2. A "Method" of ECG Interpretation
This "method" is recommended when reading all 12-lead ECG's. Like the physical examination, it is desirable to follow a standardized sequence of steps in order to avoid missing subtle abnormalities in the ECG tracing, some of which may have clinical importance. The 6 major sections in the "method" should be considered in the following order:
Topics for study:
- Rhythm Analysis
- Conduction Analysis
- Waveform Description
- Ecg Interpretation
- Comparison with Previous ECG (if any)
Measurements (usually made in frontal plane leads):
- Heart rate (state atrial and ventricular, if different)
- PR interval (from beginning of P to beginning of QRS)
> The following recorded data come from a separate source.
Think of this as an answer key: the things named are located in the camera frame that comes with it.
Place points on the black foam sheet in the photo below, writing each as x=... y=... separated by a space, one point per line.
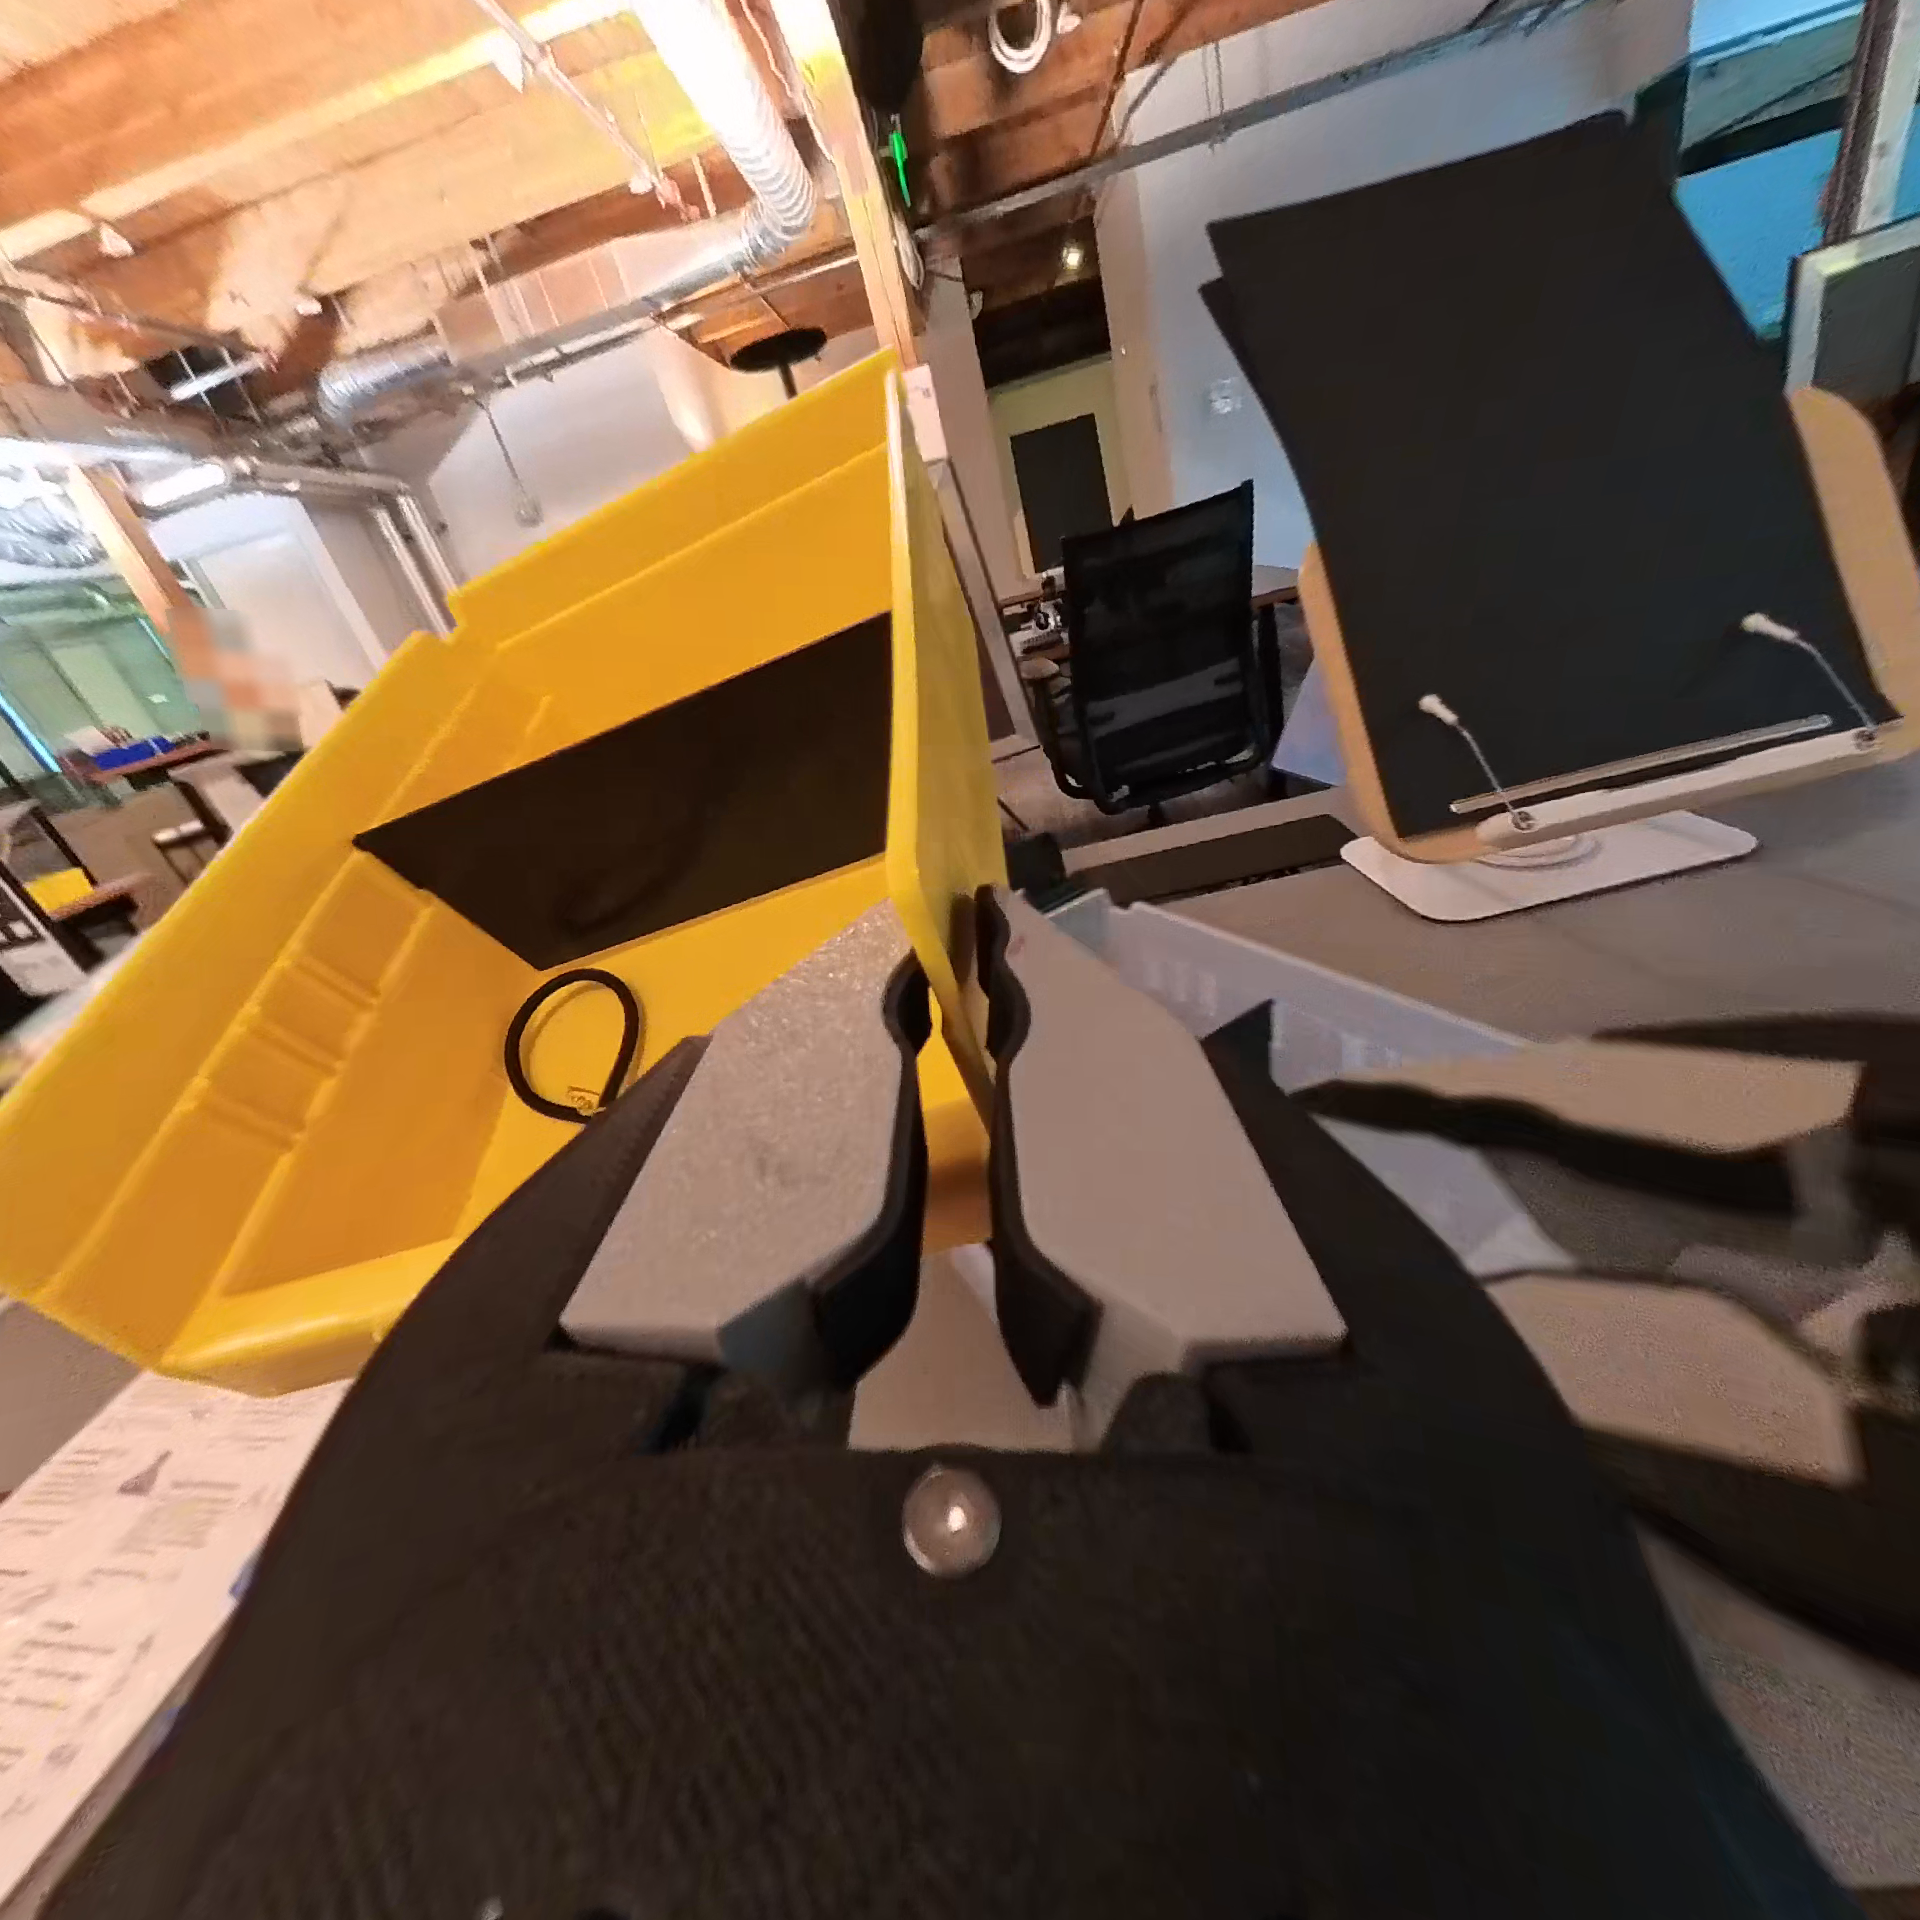
x=1499 y=451

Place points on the silver air duct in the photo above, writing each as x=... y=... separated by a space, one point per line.
x=749 y=165

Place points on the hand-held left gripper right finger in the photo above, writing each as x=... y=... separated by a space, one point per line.
x=1154 y=1185

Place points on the printed paper sheet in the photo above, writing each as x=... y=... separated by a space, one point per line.
x=120 y=1576

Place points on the wooden book stand white base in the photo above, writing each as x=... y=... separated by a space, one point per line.
x=1837 y=465

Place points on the yellow plastic bin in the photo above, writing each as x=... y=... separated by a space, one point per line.
x=300 y=1079

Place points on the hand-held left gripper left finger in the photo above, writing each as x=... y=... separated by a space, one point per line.
x=749 y=1172

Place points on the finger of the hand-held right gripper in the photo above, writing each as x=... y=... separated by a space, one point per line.
x=1711 y=1381
x=1620 y=1095

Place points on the black sheet in bin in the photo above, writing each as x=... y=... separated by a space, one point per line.
x=661 y=809

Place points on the clear plastic bin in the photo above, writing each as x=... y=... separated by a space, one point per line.
x=1200 y=974

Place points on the black mesh office chair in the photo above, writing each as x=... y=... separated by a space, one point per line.
x=1154 y=645
- QRS duration (width of most representative QRS)
- QT interval (from beginning of QRS to end of T)
- QRS axis in frontal plane ("How To Determine Axis")
Go to: ECG Measurement Abnormalities (Lesson 4) for description of normal and abnormal measurements.
- State basic rhythm (e.g., "normal sinus rhythm", "atrial fibrillation", etc.)
- Identify additional rhythm events if present (e.g., "PVC's", "PAC's", etc)
- Consider all rhythm events from atria, AV junction, and ventricles
Go to: ECG Rhythm Abnormalities (Lesson 5) for description of arrhythmias.
"Normal" conduction implies normal sino-atrial (SA), atrio-ventricular (AV), and intraventricular (IV) conduction.
The following conduction abnormalities are to be identified if present:
- SA block (lesson 6): 2nd degree (type I vs. type II)
- AV block (lesson 6): 1st, 2nd (type I vs. type II), and 3rd degree
- IV blocks (lesson 6): bundle branch, fascicular, and nonspecific blocks
- Exit blocks: blocks just distal to ectopic pacemaker site
Go to: ECG Conduction Abnormalities (Lesson 6) for a description of conduction abnormalities.
Carefully analyze the 12-lead ECG for abnormalities in each of the waveforms in the order in which they appear: P-waves, QRS complexes, ST segments, T waves, and... Don't forget the U waves.
- P waves (lesson 7): are they too wide, too tall, look funny (i.e., are they ectopic), etc.?
- QRS complexes: look for pathologic Q waves (lesson 9), abnormal voltage (lesson 8), etc.
- ST segments (lesson 10): look for abnormal ST elevation and/or depression.
- T waves (lesson 11): look for abnormally inverted T waves.
- U waves (lesson 12): look for prominent or inverted U waves.
This is the conclusion of the above analyses. Interpret the ECG as "Normal", or "Abnormal." Occasionally the term "borderline" is used if unsure about the significance of certain findings. List all abnormalities. Examples of "abnormal" statements are:
- Inferior MI, probably acute
- Old anteroseptal MI
- Left anterior fascicular block (LAFB)
- Left ventricular hypertrophy (LVH)
- Nonspecific ST-T wave abnormalities
- Any rhythm abnormalities
Comparison with Previous ECG (if any)
If there is a previous ECG in the patient's file, the current ECG should be compared with it to see if any significant changes have occurred. These changes may have important implications for clinical management decisions.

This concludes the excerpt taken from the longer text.